**Exercise directions:** Whenever a line in this data holds the word "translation", report that line in full.
___ Data in this exercise ___
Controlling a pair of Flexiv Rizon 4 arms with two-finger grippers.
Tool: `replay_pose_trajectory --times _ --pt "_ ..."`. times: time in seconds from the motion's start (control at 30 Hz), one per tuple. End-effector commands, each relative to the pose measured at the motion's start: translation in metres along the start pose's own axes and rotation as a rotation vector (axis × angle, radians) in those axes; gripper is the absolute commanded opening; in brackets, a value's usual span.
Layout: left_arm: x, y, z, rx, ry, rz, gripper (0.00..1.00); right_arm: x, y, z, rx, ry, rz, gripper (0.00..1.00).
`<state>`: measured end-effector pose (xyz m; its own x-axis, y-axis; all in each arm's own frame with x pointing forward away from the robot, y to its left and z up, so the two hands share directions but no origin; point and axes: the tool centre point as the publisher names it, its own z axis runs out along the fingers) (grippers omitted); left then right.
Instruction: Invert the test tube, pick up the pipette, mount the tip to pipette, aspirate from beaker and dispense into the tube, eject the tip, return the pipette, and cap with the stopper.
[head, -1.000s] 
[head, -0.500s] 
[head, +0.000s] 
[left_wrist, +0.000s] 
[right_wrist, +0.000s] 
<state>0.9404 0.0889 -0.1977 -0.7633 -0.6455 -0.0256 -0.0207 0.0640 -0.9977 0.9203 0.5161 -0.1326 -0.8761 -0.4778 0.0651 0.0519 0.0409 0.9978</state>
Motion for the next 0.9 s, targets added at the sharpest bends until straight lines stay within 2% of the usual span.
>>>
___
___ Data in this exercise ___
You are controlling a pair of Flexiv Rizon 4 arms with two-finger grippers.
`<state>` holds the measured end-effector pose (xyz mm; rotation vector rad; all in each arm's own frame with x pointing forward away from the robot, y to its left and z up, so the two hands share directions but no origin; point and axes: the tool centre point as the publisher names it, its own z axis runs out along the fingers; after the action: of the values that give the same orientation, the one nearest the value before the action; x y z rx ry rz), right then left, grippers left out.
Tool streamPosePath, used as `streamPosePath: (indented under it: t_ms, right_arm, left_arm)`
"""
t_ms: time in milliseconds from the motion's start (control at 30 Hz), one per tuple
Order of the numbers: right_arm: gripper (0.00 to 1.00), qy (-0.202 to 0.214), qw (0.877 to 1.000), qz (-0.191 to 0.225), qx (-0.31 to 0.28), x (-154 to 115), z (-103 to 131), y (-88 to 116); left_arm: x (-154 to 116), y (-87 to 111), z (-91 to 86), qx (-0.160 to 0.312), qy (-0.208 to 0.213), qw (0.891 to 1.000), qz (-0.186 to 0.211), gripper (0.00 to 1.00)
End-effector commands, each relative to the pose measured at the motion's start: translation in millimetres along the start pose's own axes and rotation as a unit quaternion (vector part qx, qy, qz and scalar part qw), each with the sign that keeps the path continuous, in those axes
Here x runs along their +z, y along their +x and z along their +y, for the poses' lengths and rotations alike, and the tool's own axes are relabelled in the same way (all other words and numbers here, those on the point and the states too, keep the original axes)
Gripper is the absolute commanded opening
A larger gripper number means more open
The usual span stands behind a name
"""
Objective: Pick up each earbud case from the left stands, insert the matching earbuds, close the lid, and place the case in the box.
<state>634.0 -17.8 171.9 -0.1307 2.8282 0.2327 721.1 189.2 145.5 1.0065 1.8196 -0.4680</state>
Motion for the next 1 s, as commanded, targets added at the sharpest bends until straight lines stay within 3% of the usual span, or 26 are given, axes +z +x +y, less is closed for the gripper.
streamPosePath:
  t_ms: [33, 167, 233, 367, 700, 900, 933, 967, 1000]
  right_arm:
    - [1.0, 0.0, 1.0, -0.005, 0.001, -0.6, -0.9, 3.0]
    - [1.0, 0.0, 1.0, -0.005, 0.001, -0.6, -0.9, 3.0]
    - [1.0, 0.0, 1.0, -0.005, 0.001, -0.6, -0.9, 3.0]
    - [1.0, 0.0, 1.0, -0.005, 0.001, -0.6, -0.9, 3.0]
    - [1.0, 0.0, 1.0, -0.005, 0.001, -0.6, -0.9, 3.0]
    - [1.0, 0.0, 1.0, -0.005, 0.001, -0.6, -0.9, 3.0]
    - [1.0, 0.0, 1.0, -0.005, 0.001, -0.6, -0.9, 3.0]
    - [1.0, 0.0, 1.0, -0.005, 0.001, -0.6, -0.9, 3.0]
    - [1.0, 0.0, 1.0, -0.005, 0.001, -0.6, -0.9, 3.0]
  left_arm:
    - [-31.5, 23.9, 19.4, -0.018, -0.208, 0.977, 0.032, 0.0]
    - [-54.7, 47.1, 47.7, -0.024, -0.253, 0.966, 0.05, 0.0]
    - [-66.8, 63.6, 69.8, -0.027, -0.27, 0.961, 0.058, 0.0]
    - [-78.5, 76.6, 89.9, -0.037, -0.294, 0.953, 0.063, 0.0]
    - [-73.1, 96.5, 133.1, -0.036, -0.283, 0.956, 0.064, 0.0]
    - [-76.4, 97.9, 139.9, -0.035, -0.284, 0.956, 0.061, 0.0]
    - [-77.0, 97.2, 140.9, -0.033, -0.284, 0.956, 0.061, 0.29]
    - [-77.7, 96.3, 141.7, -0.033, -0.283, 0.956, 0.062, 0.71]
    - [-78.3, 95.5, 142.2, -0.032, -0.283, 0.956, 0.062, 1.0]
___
**Written response:**
Tool: `replay_pose_trajectory --times _ --pt "_ ..."`. times: time in seconds from the motion's start (control at 30 Hz), one per tuple. End-effector commands, each relative to the pose measured at the motion's start: translation in metres along the start pose's own axes and rotation as a rotation vector (axis × angle, radians) in those axes; gripper is the absolute commanded opening; in brackets, a value's usual span.
End-effector commands, each relative to the pose measured at the motion's start: translation in millimetres along the start pose's own axes and rotation as a unit quaternion (vector part qx, qy, qz and scalar part qw), each with the sign that keeps the path continuous, in those axes

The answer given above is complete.